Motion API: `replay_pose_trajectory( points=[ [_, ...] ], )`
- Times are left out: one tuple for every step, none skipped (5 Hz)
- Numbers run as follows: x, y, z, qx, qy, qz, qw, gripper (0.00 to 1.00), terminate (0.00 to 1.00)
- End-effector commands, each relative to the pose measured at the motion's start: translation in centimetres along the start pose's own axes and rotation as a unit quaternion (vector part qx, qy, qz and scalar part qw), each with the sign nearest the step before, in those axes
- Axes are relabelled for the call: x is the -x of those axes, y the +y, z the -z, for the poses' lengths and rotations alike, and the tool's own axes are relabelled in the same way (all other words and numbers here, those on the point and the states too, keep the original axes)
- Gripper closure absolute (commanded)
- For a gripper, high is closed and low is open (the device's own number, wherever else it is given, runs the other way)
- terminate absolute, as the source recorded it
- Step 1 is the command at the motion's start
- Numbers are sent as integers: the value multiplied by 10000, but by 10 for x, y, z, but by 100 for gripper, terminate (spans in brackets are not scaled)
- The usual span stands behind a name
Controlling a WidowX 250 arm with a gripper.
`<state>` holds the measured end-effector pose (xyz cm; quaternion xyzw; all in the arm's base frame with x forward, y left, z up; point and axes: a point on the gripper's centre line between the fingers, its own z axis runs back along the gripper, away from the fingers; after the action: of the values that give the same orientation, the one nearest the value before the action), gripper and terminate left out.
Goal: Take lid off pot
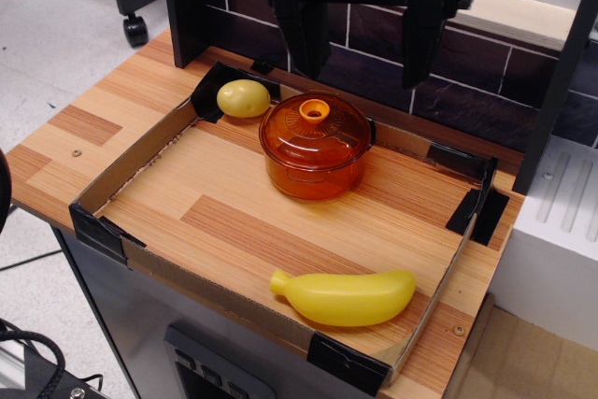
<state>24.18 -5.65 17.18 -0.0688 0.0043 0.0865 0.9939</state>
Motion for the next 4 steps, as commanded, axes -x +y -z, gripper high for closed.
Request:
replay_pose_trajectory(
  points=[
    [0, 0, 0, 0, 0, 0, 10000, 0, 0],
    [-10, 10, 8, -339, -149, 393, 9985, 0, 0],
    [-22, 21, 14, -332, -249, 448, 9981, 0, 0],
    [-35, 33, 21, -297, -419, 510, 9974, 0, 0]
  ],
)
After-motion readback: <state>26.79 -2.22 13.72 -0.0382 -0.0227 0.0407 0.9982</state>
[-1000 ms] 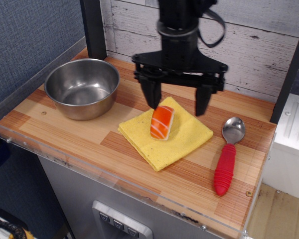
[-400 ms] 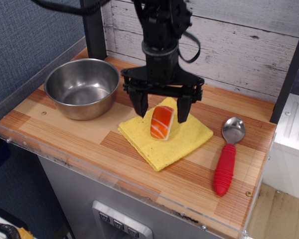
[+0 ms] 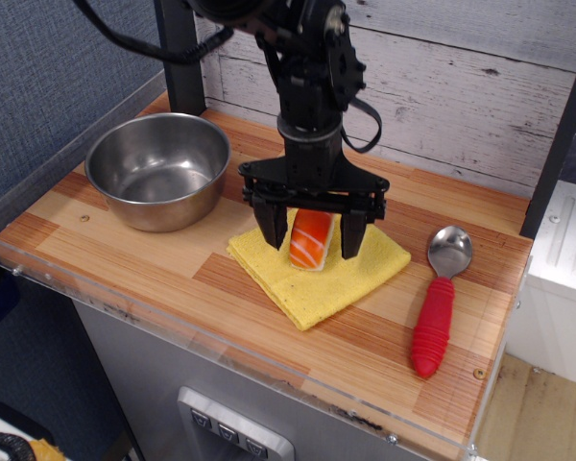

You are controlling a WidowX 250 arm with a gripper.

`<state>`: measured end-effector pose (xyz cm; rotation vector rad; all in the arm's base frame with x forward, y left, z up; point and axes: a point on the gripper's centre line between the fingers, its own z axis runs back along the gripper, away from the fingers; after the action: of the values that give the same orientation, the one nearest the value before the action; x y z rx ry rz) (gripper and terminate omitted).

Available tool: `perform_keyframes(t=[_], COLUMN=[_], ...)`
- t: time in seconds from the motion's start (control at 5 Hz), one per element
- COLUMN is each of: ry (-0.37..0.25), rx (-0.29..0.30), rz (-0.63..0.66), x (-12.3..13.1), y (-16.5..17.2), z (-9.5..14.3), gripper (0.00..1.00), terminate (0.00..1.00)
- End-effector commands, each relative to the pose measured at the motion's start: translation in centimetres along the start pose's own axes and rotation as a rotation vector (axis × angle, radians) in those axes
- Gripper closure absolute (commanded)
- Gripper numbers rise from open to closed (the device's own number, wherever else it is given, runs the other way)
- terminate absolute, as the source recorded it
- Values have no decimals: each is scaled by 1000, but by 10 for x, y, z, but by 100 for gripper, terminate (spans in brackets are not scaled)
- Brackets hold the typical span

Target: Place the sushi behind the yellow towel

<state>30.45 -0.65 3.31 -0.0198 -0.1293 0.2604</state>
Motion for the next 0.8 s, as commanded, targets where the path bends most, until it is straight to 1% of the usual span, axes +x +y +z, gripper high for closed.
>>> perform_keyframes(t=[0.0,0.2,0.6], ry=[-38,-50,-60], rx=[-10,-30,-53], rz=[-5,-36,-28], x=[4,1,-1], y=[-4,-8,-12], z=[4,8,17], gripper=[100,100,100], terminate=[0,0,0])
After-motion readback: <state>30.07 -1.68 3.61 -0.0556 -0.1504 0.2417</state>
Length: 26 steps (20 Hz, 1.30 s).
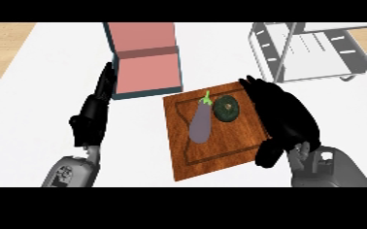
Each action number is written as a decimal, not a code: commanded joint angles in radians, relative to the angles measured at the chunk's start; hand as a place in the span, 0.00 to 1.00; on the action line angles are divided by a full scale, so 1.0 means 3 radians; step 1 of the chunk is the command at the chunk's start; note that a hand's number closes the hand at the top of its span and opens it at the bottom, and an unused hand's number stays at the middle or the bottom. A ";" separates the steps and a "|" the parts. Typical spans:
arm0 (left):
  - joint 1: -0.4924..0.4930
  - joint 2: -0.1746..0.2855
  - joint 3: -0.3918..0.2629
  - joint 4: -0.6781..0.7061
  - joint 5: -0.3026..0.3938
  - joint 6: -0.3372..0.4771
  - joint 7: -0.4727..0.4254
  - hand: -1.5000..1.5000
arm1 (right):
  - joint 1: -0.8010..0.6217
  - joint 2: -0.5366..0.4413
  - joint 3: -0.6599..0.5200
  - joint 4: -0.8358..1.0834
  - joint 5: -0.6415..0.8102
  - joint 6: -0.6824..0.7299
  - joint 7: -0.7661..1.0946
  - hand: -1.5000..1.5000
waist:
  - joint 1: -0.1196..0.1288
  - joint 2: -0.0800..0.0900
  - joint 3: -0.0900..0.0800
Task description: Pick the squash from the cutting board and place it in the tiered basket
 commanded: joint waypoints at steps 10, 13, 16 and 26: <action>0.0153 -0.0147 0.0076 -0.0378 -0.0240 -0.0098 0.0270 0.50 | -0.0066 0.0427 -0.0332 0.0537 0.0425 0.0015 -0.0635 0.00 | 0.0006 0.0000 0.0000; 0.0202 -0.0207 0.0120 -0.0245 -0.0219 -0.0147 0.0062 0.50 | 0.0038 0.0448 -0.0330 0.0597 0.0506 0.0018 -0.0770 0.00 | 0.0003 0.0000 0.0000; 0.0149 -0.0155 0.0220 -0.0252 -0.0187 -0.0249 0.0068 0.50 | -0.0076 0.0800 -0.0176 0.0634 0.0647 0.0094 -0.0440 0.00 | 0.0007 0.0000 -0.0001; 0.0180 -0.0299 0.0264 0.0072 -0.0292 -0.0315 -0.0225 0.50 | -0.0079 0.0891 -0.0339 0.1082 0.0940 -0.0083 -0.0823 0.00 | 0.0004 0.0002 -0.0001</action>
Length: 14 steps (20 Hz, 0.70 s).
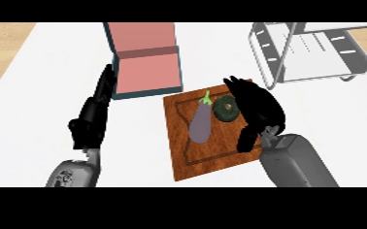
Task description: Pick the squash from the cutting board and place it in the tiered basket
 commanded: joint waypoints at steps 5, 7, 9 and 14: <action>-0.0056 -0.0130 0.0091 0.0203 -0.0065 -0.0014 -0.0114 0.50 | -0.0031 0.0154 -0.0135 0.0346 0.0230 -0.0122 -0.0252 0.00 | -0.0004 0.0000 -0.0001; -0.0035 -0.0059 0.0141 0.0045 -0.0001 -0.0133 0.0028 0.50 | 0.0019 0.0145 -0.0194 0.0058 0.0167 0.0132 -0.0136 0.00 | -0.0005 -0.0002 -0.0001; -0.0102 -0.0068 0.0142 0.0015 -0.0047 -0.0129 0.0064 0.50 | -0.0092 0.0213 -0.0223 0.0310 0.0239 -0.0044 -0.0280 0.00 | -0.0001 0.0000 0.0000; -0.0069 -0.0070 0.0260 0.0338 0.0042 -0.0215 -0.0264 0.50 | 0.0056 0.0218 -0.0281 0.0277 0.0243 -0.0075 -0.0329 0.00 | -0.0010 0.0000 -0.0001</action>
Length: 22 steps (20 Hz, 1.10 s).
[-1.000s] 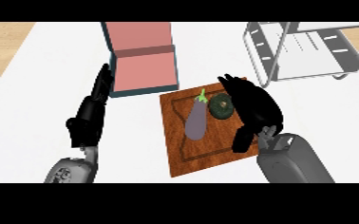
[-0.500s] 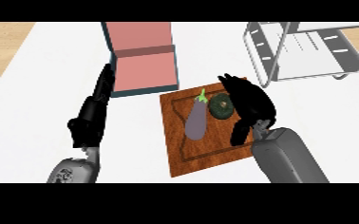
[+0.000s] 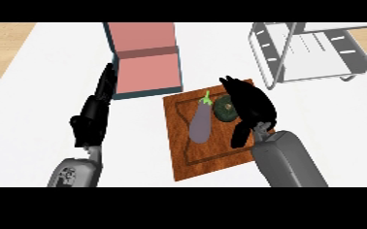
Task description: Pick the squash from the cutting board and place it in the tiered basket
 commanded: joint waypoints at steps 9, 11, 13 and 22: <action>-0.0031 -0.0090 0.0064 0.0036 -0.0071 0.0042 0.0012 0.50 | -0.0094 0.0253 -0.0136 0.0519 0.0163 -0.0614 -0.0236 1.00 | 0.0004 0.0001 0.0000; 0.0009 -0.0122 0.0004 0.0070 -0.0134 0.0056 -0.0080 0.50 | -0.0093 0.0153 -0.0138 0.0322 0.0256 -0.0540 -0.0255 1.00 | -0.0003 0.0000 0.0000; -0.0006 -0.0080 -0.0032 -0.0068 -0.0099 -0.0036 0.0026 0.50 | 0.0043 0.0100 0.0085 0.0477 0.0523 -0.1003 -0.0487 1.00 | 0.0001 0.0001 0.0000; 0.0223 -0.0065 -0.0036 -0.0248 -0.0110 -0.0074 0.0036 0.50 | 0.0060 -0.0109 0.0060 0.0839 0.0880 -0.1094 -0.0530 1.00 | 0.0004 -0.0003 0.0000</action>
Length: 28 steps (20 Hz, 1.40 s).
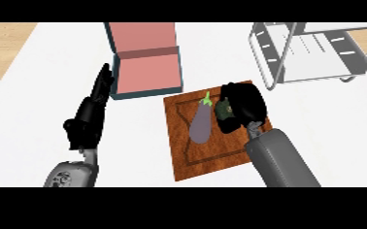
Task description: Pick the squash from the cutting board and place it in the tiered basket
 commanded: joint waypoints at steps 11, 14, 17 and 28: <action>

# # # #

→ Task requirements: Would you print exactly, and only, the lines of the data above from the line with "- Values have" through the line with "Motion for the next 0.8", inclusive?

→ Task output:
- Values have no decimals: each is scaled by 1000, but by 10 for x, y, z, but by 100 for gripper, terminate (spans in brackets are not scaled)
- Brackets hold the typical span

Target: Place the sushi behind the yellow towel

<state>30.45 -0.65 3.31 -0.0198 -0.1293 0.2604</state>
Motion for the next 0.8 s, as commanded, targets where the path bends most, until it is straight to 1% of the usual span, axes +x +y +z, gripper high for closed.

This is the complete output.